К тому времени, как я возвращаюсь на улицу, где жил отец, уже темнеет и я вижу свет в окнах его квартиры. Потом я замечаю, что на веревке для белья под окном ванной комнаты что-то шевелится. Там покачиваются в тени рубашки – мои рубашки! Мой взгляд скользит вдоль веревки и натыкается на большие руки, аккуратно развешивающие мое нижнее белье.
Я бегом поднимаюсь на два пролета вверх, одним ударом включаю свет в коридоре, судорожно поворачиваю ключ и влетаю в квартиру.

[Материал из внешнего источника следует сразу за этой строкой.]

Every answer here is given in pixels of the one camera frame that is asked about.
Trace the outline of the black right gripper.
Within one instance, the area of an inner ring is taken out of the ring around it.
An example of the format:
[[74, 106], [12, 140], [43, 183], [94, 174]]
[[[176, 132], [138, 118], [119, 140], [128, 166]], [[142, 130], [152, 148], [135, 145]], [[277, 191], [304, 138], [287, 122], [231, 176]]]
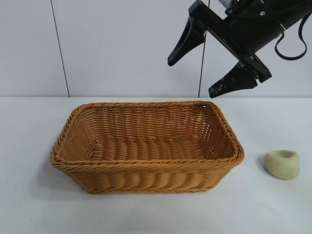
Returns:
[[202, 1], [195, 1], [196, 19], [188, 17], [179, 41], [168, 56], [168, 65], [175, 65], [188, 52], [203, 44], [206, 29], [243, 64], [238, 63], [213, 84], [208, 90], [209, 97], [255, 88], [255, 79], [263, 83], [272, 76], [256, 52], [284, 32], [270, 12], [264, 0], [240, 0], [233, 3], [227, 9], [227, 17], [221, 19]]

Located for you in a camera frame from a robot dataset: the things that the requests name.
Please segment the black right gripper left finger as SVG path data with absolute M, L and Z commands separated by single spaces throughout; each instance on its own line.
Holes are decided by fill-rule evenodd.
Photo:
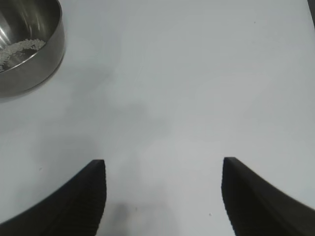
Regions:
M 92 160 L 54 193 L 1 223 L 2 236 L 95 236 L 106 204 L 106 168 Z

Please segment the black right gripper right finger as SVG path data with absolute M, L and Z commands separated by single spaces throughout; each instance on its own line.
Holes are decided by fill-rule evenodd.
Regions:
M 315 211 L 252 171 L 235 157 L 222 166 L 221 194 L 237 236 L 313 236 Z

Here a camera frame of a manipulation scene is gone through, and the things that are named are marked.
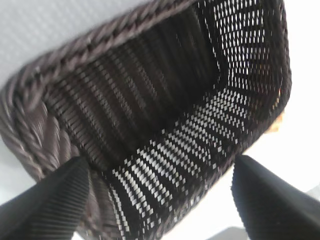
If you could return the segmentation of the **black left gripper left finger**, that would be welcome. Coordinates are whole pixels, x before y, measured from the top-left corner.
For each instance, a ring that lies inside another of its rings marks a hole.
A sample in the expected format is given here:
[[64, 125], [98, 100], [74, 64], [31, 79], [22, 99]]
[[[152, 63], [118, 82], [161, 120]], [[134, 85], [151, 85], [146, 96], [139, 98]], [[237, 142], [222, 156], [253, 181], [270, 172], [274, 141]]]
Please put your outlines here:
[[2, 240], [70, 240], [89, 195], [89, 165], [73, 157], [0, 206]]

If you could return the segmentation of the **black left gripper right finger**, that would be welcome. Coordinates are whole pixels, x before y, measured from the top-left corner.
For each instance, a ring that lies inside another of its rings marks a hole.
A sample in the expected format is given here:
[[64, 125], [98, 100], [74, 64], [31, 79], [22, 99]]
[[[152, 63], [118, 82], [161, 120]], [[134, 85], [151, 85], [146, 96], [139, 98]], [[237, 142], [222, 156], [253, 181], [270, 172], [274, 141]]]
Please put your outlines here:
[[251, 240], [320, 238], [320, 202], [248, 155], [235, 158], [231, 192]]

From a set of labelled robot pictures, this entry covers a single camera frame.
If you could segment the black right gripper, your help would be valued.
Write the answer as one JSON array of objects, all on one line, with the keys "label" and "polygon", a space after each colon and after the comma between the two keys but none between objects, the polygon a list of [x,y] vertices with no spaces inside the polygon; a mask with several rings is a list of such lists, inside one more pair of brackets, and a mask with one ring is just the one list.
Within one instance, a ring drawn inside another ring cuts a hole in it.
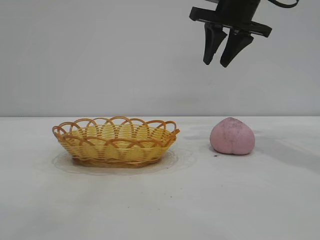
[{"label": "black right gripper", "polygon": [[252,21],[260,4],[259,0],[215,0],[214,2],[217,4],[215,10],[192,7],[189,18],[205,23],[203,62],[206,65],[211,63],[227,36],[223,27],[231,29],[220,58],[220,64],[227,67],[237,54],[253,42],[251,34],[267,38],[272,28]]}]

– Что вы делаете? – гневно восклицаю я, тяжело дыша, и кровь шумит у меня в ушах. – Кто дал вам право копаться в моих вещах?
Инженер разделся до майки. Корзина с влажным бельем стоит на стуле возле него.
– Они лежали на стиральной машине. Я испачкал рубашку, пока готовил, а гонять машину ради одной рубашки как-то глупо.
Он зажимает толстыми губами прищепку и возвращается к делу – тщательно развешивает мою одежду, понемногу отпуская веревку. Плечи у него покрыты возрастными пятнами, но руки плотные и мощные. Обручального кольца на пальце нет.
– Слушайте, – говорю я негромко, хотя он и так меня слушает, – я не знаю, кто вы такой, но вы не можете вот так просто ходить по чужим квартирам и вторгаться в чужое личное пространство.
Он кладет очередную стираную вещь и вынимает изо рта прищепку.
– А я вторгся в твое личное пространство?
– Вы копаетесь в моем нижнем белье!
– Думаешь, оно меня интересует?
У меня приливает кровь к лицу. Фиолетовые трусы, которые он секунду назад держал в руках, старые, почти детские, с растянутой резинкой.
– Я не это хочу сказать.
– А что ты хочешь сказать? Чтобы я не стирал твое белье? В следующий раз не буду. – Он вешает последнюю рубашку и поворачивается спиной к окну. – В холодильнике есть мороженое. Я ухожу, вернусь нескоро. Ждать меня необязательно, у меня есть ключ. Если ты никуда не собираешься, в девять по телевизору хороший фильм.
И зачем я, интересно, смотрю этот фильм? Ем мороженое и смотрю фильм, точно как он советовал. Фильм неплохой, это правда, но я все равно засыпаю, а когда просыпаюсь, по телевизору уже показывают что-то другое. Перевалило за полночь. Я подношу к уху отцовские часы. Они не вечно будут тикать, скоро запас времени, которое он мне оставил, закончится. Но пока часы еще тикают.